▶ **TASK DETAILS**
Verbatim repeat, images excluded. Give each entry again as written.

(Records excerpted from a collection)
__________________________________________________
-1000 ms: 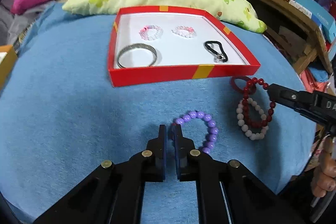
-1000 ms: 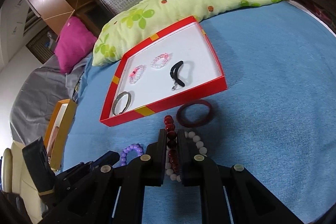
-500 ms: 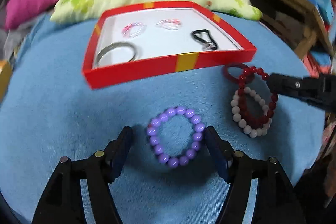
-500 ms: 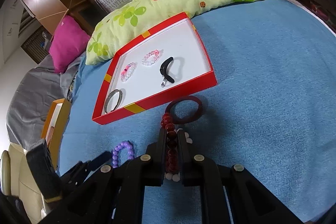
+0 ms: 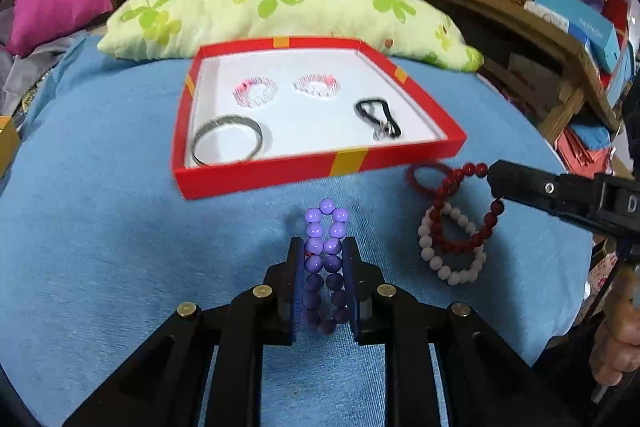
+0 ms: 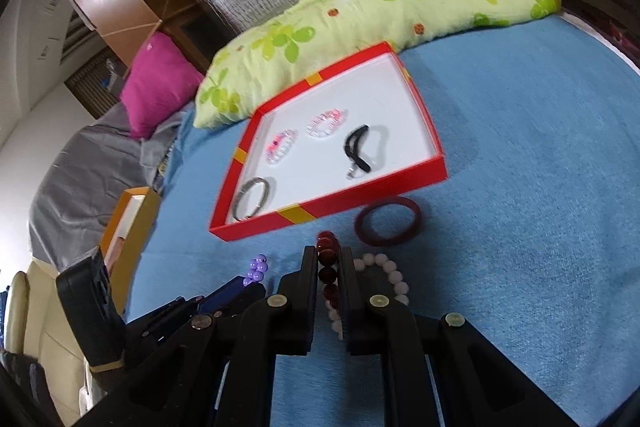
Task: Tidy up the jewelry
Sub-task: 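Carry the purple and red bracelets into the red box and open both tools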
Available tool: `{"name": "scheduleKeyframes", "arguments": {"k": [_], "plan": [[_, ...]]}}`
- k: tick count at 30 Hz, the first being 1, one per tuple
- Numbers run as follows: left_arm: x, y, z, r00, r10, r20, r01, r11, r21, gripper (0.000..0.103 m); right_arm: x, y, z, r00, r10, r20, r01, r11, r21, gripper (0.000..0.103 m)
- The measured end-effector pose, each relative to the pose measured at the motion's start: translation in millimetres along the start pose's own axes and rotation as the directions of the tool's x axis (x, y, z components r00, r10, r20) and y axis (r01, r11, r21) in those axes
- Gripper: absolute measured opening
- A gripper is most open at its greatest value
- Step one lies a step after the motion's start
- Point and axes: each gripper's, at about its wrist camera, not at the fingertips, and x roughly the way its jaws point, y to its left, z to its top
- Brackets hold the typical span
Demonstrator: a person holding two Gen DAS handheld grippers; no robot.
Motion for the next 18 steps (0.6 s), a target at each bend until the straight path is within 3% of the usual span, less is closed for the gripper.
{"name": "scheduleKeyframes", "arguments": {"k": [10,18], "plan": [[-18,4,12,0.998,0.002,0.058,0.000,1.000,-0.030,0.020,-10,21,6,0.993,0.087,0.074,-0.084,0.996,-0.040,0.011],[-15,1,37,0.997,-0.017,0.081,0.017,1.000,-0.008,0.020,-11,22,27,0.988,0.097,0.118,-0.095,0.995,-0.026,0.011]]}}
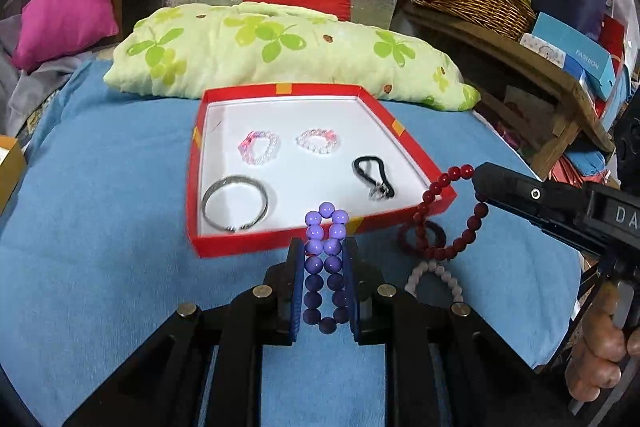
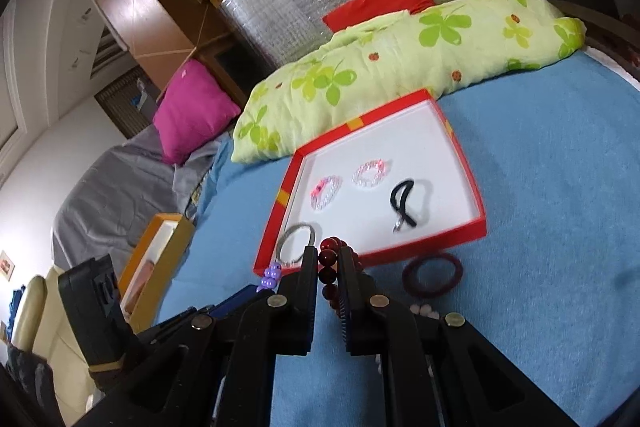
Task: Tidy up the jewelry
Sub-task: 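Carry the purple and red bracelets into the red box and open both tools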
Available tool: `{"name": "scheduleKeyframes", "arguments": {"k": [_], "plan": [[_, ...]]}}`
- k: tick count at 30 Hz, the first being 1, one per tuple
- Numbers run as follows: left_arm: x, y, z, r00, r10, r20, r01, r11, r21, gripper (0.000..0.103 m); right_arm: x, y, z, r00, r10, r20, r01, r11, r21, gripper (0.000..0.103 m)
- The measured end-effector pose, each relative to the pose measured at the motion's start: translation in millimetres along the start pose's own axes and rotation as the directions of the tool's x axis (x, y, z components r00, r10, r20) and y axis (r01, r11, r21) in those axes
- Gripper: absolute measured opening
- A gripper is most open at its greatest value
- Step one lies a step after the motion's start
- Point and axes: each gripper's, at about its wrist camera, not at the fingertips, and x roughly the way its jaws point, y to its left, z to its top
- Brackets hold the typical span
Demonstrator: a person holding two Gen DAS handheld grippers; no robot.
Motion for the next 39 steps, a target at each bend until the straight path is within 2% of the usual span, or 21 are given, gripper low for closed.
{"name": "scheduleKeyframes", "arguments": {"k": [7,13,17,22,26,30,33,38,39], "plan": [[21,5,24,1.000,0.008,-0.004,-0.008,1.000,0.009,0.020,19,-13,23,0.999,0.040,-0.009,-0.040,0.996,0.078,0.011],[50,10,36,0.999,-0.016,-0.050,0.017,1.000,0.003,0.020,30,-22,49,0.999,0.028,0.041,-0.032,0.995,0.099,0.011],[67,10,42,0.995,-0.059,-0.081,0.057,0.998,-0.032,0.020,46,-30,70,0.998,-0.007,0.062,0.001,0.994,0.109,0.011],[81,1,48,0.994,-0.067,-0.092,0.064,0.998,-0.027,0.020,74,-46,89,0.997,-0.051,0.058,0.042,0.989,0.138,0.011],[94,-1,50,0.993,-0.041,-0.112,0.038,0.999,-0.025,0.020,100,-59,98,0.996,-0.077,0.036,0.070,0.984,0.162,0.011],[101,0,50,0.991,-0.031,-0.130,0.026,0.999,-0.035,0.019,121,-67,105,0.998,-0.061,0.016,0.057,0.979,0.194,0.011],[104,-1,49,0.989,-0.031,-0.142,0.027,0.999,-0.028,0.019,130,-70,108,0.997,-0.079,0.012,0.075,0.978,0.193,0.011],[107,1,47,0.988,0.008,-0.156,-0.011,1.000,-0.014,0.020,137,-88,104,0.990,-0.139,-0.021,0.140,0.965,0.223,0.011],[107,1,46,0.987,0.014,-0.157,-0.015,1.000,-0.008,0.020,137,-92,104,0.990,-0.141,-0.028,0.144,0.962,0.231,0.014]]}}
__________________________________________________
▶ **EXERCISE RESULT**
-1000 ms: 
-1000 ms: 
-500 ms: 
-500 ms: 
+0 ms: 
+0 ms: 
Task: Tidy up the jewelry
Sub-task: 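Carry the purple and red bracelets into the red box and open both tools
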Available tool: `{"name": "scheduleKeyframes", "arguments": {"k": [_], "plan": [[_, ...]]}}`
- k: tick count at 30 Hz, the first being 1, one per tuple
- Numbers run as follows: left_arm: x, y, z, r00, r10, r20, r01, r11, r21, gripper (0.000..0.103 m); right_arm: x, y, z, r00, r10, r20, r01, r11, r21, gripper (0.000..0.103 m)
- The measured end-effector pose, each relative to the pose measured at the motion's start: translation in millimetres along the start pose's own axes and rotation as the directions of the tool's x axis (x, y, z components r00, r10, r20) and y axis (r01, r11, r21) in those axes
- Gripper: absolute measured opening
- A gripper is most open at its greatest value
- Step one lies a step after the motion's start
- Point and axes: each gripper's, at about its wrist camera, not at the fingertips, and x roughly the way its jaws point, y to its left, z to its top
- Brackets hold the typical span
Demonstrator: a person holding two Gen DAS handheld grippers; no robot.
Motion for the next 18 steps (0.6 s), a target at each bend until the straight path is within 3% of the usual span, less is closed for the gripper.
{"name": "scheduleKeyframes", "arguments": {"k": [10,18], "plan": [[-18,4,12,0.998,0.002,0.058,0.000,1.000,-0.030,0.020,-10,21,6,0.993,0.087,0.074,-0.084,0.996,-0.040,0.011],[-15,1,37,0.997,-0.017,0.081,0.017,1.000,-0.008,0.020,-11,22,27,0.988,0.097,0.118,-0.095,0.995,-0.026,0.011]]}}
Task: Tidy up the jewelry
Sub-task: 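Carry the purple and red bracelets into the red box and open both tools
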Available tool: `{"name": "scheduleKeyframes", "arguments": {"k": [_], "plan": [[_, ...]]}}`
- k: tick count at 30 Hz, the first being 1, one per tuple
- Numbers run as follows: left_arm: x, y, z, r00, r10, r20, r01, r11, r21, gripper (0.000..0.103 m); right_arm: x, y, z, r00, r10, r20, r01, r11, r21, gripper (0.000..0.103 m)
- The measured end-effector pose, each relative to the pose measured at the motion's start: translation in millimetres along the start pose's own axes and rotation as the directions of the tool's x axis (x, y, z components r00, r10, r20) and y axis (r01, r11, r21) in those axes
- Gripper: absolute measured opening
- A gripper is most open at its greatest value
- Step one lies a step after the motion's start
- Point and axes: each gripper's, at about its wrist camera, not at the fingertips, and x roughly the way its jaws point, y to its left, z to its top
- Brackets hold the typical span
Demonstrator: a person holding two Gen DAS handheld grippers; no robot.
Motion for the next 39 steps, a target at each bend until the straight path is within 2% of the usual span, or 21 are given, gripper low for closed.
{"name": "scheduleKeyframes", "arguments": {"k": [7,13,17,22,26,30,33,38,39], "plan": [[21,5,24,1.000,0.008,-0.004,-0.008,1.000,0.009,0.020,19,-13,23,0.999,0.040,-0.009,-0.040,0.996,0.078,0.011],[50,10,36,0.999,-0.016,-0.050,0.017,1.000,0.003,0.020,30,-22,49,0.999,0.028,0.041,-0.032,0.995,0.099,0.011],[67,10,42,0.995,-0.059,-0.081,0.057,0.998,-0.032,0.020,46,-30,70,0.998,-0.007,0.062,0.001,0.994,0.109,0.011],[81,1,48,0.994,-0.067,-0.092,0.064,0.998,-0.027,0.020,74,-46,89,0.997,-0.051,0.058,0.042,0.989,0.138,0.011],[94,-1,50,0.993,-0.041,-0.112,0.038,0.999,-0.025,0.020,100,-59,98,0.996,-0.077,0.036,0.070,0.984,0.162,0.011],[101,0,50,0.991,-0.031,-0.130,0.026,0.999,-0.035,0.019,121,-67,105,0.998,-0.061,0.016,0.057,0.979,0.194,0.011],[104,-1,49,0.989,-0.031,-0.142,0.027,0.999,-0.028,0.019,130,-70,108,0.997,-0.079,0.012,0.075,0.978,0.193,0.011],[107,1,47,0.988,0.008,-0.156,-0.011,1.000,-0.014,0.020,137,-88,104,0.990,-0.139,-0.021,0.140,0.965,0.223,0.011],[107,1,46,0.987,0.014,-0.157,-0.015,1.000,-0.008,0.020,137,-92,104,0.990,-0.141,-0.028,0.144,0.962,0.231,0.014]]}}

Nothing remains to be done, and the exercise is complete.